Il faut en effet un savoir-faire pour monter de telles opérations. Parmi les plus délicates, la négociation avec de multiples propriétaires fonciers et les occupants : indemnisation en cas de départ définitif ou de manque à gagner, accueil dans d’autres lieux le temps des travaux... Ce qui peut prendre du temps. Sauf si la collectivité s’implique. Exemple, l’opération de requalification des Vergers de la Plaine à Chambourcy (40 000 m2) où Sopic s’est employé à négocier auprès de quelque 150 propriétaires et copropriétaires, la maîtrise foncière de 30 hectares de terrain sur cette entrée de ville pour y créer un nouvel espace commercial répondant aux besoins de modernisation d’enseignes déjà présentes et l’installation de nouvelles.

Grâce à son savoir-faire et à l’implication de la ville, Sopic a pu gérer, en deux ans, la fermeture des magasins, leur reconstruction puis leur réouverture. Autre phase délicate, le montage du dossier administratif. Jusqu’à maintenant, il fallait d’abord l’aval de la Commission départementale d’aménagement commercial (CDAC), voire de la Commission nationale d’aménagement commercial (DNAC) pour déposer un permis de construire. Désormais, avec la loi Pinel du 18 juin 2014, l’autorisation d’exploitation commerciale (AEC) et le permis de construire sont fusionnés. Ces documents doivent respecter les préconisations des Schémas de cohérence territoriale (Scot) ou du plan local de l’urbanisme (PLU), notamment en matière de développement durable : localisation du projet, intégration urbaine, consommation d’espace...

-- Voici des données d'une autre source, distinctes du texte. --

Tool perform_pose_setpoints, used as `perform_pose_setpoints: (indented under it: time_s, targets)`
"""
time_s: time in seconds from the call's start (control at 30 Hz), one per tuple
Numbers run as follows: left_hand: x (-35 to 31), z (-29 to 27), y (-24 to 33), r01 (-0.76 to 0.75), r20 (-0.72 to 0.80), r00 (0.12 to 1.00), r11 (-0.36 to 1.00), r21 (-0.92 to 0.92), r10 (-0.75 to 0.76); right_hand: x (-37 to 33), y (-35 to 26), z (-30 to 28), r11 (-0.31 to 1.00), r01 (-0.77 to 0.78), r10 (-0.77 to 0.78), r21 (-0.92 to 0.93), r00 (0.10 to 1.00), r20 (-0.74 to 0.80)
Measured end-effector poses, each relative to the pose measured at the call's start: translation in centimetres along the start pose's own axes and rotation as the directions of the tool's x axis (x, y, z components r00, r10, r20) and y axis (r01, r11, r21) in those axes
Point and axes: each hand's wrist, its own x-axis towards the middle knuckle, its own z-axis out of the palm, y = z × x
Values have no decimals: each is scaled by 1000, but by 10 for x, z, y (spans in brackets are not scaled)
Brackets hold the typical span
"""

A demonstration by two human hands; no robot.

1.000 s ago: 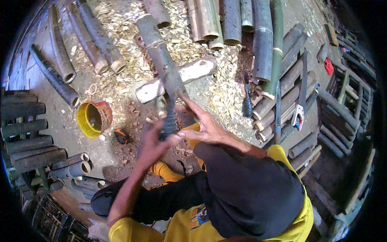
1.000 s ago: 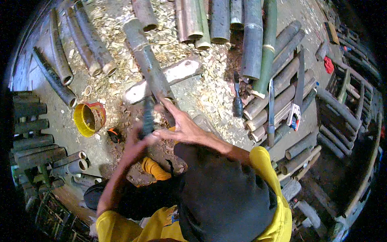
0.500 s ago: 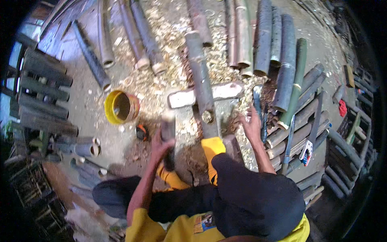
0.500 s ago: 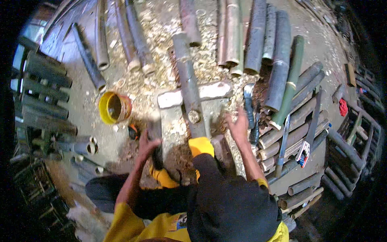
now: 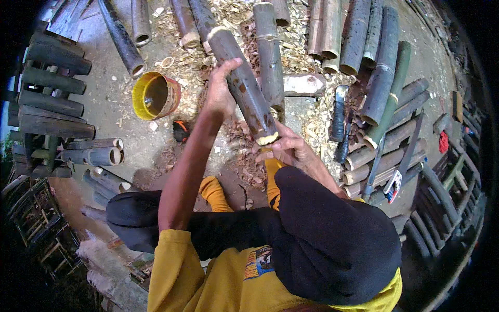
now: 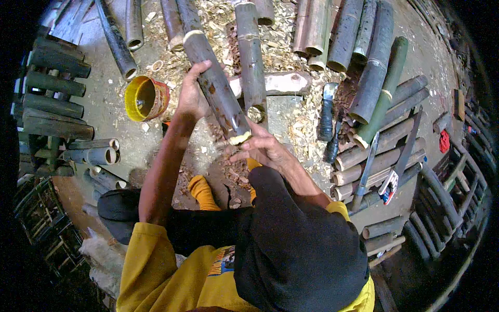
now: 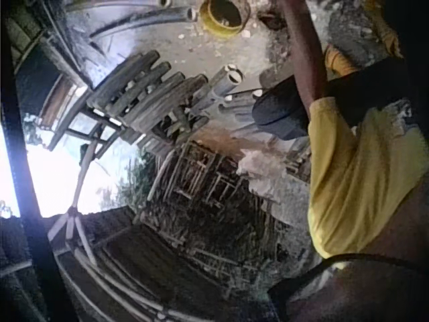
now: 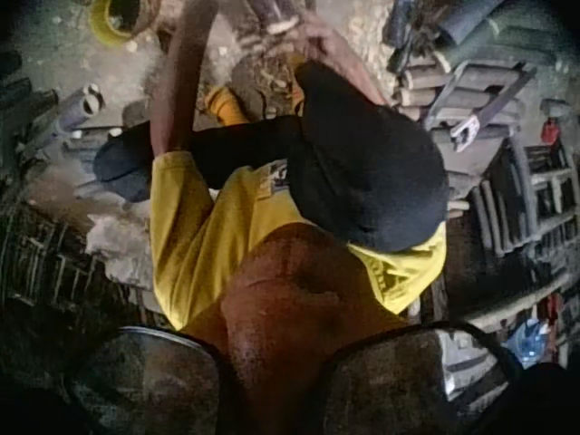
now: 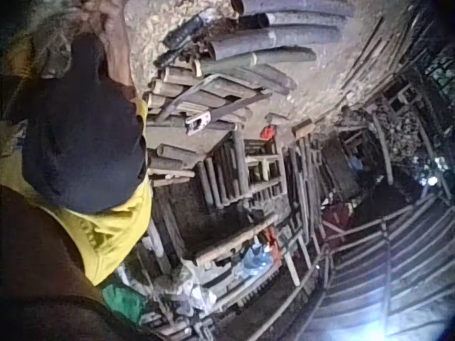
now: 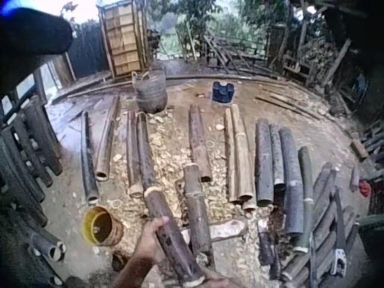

Sopic qui se définit comme une entreprise citoyenne, engagée dans le développement durable depuis longtemps, maîtrise parfaitement tous ces aspects. Mais, la recette du succès d’une requalification n’en demeure pas moins toujours la même. « Le développement commercial doit être réfléchi dans le cadre d’une stratégie mettant en cohérence les politiques d’urbanisme, d’habitat, d’économie, de déplacements, d’environnement, des collectivités », conclut Michel Cousin.